= EXERCISE REQUIREMENTS =
Hunt through the entries for the word "frame" and copy each line in which it appears.

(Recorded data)
↓

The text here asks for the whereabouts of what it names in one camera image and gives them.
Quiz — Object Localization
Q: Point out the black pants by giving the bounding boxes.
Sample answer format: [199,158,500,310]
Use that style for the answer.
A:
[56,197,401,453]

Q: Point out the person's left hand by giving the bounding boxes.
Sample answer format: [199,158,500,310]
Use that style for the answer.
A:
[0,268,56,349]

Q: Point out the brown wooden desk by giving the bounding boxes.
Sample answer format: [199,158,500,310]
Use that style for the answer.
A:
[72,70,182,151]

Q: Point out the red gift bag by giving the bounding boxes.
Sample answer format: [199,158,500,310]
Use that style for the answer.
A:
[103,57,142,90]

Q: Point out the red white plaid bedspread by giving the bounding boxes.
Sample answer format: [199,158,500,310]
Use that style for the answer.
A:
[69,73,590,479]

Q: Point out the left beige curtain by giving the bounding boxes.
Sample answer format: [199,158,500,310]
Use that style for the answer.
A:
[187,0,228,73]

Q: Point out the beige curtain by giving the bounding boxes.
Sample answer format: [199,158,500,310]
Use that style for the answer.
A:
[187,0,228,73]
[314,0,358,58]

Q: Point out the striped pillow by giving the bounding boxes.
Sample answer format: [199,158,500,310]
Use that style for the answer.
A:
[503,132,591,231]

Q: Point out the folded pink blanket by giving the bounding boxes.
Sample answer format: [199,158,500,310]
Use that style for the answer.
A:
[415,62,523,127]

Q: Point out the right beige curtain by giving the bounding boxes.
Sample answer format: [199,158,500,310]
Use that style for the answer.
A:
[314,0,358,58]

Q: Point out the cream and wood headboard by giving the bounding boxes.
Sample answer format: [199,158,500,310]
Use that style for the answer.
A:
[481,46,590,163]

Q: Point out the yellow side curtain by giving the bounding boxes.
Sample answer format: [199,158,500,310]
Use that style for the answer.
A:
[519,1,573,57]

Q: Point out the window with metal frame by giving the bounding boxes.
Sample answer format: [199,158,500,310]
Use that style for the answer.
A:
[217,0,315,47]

↑
↓

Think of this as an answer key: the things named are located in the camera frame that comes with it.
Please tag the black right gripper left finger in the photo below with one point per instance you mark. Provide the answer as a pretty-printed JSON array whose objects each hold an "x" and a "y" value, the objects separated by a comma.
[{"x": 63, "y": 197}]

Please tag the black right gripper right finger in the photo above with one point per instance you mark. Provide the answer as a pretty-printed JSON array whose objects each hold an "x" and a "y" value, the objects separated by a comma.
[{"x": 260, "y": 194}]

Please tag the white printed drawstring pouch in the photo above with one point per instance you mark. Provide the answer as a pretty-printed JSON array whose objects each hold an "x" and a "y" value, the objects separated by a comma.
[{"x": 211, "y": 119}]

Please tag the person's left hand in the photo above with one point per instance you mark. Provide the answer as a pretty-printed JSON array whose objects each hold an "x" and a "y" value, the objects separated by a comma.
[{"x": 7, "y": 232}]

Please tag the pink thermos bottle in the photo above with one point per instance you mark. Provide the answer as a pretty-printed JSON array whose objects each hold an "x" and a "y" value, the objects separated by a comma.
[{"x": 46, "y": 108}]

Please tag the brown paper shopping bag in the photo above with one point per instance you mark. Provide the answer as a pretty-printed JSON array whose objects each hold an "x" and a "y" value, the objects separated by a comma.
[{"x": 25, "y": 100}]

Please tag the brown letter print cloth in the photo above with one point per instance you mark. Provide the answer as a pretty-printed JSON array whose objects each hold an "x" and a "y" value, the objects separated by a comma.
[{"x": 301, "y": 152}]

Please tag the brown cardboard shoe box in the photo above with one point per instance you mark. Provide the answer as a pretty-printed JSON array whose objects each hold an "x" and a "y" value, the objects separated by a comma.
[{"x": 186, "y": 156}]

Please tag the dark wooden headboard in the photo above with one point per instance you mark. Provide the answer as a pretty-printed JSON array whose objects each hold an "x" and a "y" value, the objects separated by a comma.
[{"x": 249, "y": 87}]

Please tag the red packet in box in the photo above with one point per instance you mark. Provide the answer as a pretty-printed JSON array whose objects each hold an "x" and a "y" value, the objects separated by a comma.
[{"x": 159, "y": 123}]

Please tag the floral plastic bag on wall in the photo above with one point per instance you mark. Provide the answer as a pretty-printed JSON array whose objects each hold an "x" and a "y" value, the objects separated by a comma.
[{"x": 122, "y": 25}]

↑

= ANSWER TO THE EXERCISE =
Q: Point out the window with metal frame by giving the bounding boxes.
Think of this as an answer key: the things named are located in the camera frame that comes with it.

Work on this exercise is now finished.